The Asylum also created another shark film series that began with Megalodon (2018), which was intended as a Mockbuster to accompany the big-budget The Meg (2018). This was followed by a sequel Megalodon Rising (2021). Megalodon: The Frenzy was the third in the series and was given a more prestige treatment than usual – it has two name stars with Eric Roberts and Caroline Williams. It also received a limited theatrical release, coming out two weeks after The Meg sequel Meg 2: The Trench (2023). Unlike most of The Asylum’s other shark films listed above, the Megalodon series doesn’t play everything unseriously.

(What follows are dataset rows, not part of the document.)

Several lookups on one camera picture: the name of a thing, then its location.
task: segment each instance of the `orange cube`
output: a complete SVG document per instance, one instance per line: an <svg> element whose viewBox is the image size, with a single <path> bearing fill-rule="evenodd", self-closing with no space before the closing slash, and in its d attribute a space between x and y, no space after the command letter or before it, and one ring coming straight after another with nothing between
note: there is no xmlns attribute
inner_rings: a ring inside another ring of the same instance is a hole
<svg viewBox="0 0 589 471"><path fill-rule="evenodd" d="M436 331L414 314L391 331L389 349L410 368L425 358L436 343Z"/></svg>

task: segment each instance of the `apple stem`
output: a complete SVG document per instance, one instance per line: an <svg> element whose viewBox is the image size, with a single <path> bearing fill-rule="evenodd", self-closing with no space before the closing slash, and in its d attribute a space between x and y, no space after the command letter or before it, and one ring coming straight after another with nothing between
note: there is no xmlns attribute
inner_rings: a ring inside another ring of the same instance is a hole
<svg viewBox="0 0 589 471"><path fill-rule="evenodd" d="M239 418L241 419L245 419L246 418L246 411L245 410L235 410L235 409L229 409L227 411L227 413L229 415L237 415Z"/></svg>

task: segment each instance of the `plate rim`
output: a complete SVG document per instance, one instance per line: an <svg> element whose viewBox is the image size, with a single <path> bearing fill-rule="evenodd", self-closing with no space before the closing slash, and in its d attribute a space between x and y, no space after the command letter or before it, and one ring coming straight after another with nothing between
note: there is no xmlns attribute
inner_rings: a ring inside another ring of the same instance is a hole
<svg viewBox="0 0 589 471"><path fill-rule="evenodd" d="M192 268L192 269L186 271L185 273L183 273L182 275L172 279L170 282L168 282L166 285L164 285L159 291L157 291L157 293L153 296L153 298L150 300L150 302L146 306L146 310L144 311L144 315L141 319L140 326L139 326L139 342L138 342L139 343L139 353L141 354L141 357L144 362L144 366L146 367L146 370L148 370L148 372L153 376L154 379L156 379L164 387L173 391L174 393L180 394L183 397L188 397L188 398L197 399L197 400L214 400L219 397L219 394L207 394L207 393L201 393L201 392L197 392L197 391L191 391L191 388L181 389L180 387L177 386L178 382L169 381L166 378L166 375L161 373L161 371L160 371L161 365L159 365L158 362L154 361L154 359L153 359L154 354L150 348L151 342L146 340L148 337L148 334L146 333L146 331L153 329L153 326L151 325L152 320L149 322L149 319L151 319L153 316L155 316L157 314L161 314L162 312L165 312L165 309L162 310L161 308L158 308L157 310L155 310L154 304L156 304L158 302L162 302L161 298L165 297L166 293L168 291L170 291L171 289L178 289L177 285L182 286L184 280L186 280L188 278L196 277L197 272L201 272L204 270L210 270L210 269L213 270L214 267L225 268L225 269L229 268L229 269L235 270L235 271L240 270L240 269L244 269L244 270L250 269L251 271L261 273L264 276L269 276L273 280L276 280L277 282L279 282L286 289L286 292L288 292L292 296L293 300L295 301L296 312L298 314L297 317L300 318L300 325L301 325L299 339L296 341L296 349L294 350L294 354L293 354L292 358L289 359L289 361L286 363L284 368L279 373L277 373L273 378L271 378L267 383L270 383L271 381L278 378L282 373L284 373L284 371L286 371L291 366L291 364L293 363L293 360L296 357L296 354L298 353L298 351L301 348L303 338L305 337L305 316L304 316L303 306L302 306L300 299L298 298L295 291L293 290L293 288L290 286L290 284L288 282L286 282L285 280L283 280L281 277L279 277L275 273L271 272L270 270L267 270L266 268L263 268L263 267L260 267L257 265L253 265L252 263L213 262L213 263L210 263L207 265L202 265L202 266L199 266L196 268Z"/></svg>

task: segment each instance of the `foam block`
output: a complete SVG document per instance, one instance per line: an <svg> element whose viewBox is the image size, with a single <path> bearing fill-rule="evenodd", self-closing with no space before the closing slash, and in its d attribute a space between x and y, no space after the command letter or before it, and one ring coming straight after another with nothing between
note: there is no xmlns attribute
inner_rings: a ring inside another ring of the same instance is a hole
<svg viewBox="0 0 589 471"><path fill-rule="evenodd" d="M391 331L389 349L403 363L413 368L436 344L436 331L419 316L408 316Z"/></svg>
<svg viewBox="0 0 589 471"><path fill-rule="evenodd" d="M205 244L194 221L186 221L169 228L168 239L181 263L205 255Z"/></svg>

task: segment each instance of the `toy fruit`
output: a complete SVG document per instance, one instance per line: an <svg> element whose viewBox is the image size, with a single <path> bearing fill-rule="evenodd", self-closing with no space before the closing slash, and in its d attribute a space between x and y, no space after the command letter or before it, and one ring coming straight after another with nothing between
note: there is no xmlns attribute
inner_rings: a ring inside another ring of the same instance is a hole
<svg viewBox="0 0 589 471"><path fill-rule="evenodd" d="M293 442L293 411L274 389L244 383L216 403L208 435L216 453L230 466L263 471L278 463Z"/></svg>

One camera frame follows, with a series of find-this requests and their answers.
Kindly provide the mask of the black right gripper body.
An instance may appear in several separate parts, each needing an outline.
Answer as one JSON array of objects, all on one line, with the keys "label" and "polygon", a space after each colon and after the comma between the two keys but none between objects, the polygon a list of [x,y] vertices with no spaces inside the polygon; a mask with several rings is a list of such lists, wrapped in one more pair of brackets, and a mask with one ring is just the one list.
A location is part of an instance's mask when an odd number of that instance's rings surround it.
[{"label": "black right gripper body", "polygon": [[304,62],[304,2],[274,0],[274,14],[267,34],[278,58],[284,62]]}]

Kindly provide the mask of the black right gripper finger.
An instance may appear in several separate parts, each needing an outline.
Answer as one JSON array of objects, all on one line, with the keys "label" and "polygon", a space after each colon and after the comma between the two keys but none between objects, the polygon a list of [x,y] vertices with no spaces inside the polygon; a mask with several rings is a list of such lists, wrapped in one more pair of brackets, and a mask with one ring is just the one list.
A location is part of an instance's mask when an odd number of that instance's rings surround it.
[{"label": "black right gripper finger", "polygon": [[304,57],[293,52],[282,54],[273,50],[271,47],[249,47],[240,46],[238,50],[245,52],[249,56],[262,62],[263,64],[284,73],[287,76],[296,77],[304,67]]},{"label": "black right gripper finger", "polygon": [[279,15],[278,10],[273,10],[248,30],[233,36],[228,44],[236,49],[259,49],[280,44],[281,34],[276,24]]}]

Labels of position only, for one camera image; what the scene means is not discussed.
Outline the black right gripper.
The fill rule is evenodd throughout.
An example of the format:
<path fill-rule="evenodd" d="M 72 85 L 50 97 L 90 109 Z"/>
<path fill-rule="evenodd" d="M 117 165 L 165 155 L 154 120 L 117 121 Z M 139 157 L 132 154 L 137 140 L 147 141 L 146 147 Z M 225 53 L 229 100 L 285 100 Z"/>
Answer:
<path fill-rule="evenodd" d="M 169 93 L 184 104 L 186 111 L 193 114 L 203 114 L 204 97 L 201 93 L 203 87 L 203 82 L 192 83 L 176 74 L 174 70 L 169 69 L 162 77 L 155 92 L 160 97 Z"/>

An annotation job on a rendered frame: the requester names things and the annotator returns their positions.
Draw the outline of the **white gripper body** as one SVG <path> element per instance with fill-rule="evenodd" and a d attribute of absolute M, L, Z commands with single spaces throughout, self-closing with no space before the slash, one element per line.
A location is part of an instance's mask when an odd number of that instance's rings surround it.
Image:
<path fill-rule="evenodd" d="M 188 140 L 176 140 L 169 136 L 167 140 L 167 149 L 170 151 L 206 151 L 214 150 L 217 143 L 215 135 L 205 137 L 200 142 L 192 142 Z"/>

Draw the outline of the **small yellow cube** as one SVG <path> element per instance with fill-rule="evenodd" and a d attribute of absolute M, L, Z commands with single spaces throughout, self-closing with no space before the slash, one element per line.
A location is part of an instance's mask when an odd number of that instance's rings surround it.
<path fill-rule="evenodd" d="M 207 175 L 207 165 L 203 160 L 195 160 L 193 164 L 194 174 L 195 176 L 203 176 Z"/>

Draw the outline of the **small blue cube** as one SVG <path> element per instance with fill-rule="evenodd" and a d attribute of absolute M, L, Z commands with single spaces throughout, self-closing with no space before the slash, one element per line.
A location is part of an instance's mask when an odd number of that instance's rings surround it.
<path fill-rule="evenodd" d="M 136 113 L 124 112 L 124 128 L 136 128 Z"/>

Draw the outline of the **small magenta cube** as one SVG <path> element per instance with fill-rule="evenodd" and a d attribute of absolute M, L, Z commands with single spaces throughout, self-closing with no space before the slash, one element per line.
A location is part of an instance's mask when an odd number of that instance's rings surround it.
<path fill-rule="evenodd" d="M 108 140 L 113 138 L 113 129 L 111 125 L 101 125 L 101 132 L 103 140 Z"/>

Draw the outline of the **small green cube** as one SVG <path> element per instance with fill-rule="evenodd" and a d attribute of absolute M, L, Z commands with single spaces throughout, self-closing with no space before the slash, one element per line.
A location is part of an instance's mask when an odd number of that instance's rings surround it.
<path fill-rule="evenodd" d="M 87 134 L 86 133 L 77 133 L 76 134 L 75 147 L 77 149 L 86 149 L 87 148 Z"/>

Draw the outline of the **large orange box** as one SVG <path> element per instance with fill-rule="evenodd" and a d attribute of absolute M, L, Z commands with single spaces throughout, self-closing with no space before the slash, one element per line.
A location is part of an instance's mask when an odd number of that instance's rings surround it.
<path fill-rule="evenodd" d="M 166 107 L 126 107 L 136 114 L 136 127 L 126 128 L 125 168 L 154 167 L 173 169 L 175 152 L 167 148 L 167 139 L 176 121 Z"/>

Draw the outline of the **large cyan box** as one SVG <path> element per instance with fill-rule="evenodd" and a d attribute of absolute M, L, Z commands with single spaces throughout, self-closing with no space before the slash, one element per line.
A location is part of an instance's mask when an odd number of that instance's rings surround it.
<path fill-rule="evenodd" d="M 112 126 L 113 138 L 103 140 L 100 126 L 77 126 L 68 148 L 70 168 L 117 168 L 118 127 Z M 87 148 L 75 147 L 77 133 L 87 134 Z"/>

I found the Megalodon films strictly average, nothing standout among The Asylum’s body of killer shark films. The Asylum’s in-house effects team have been steadily getting better in the last few years. Here though the effects for the film feel as though they have been produced on a budget. They often seem cut in their corners, even at the same time as the megalodon is now made even more giant-sized than before. We get repeated shots of it throwing its front half up on deck of a ship or the beach to chomp people, sometimes even swallow entire boats whole.

The megalodon attacks in Megalodon: The Frenzy (2023)
The megalodon attacks

Due to The Asylum’s low-budget filmmaking, most of the film consists of people sitting around in control rooms or the bridges of ships, sometimes on deck, debating technical solutions about what to do about the megalodons. There are a couple of submersible journeys and several megalodon attacks but most of the drama never moves out of people sitting around talking to one another or into radios. Megalodon: The Frenzy is also minus the political angle that the two previous films had; in its place we get a geothermal tapping project that feels like it belongs more to one of The Asylum’s disaster movies and their creative technology. What this really needed was a Joe Roche – The Asylum’s in-house creator of mad science scripts – to make the technical double-talk engrossing and believable.

Brendan Petrizzo has been a regular producer at The Asylum since 2019, producing some twenty or so films since then. He made his directorial debut with Monster Hunters (2020), followed by Devil’s Triangle (2021), as well as Mouse of Horrors (2025) for other companies.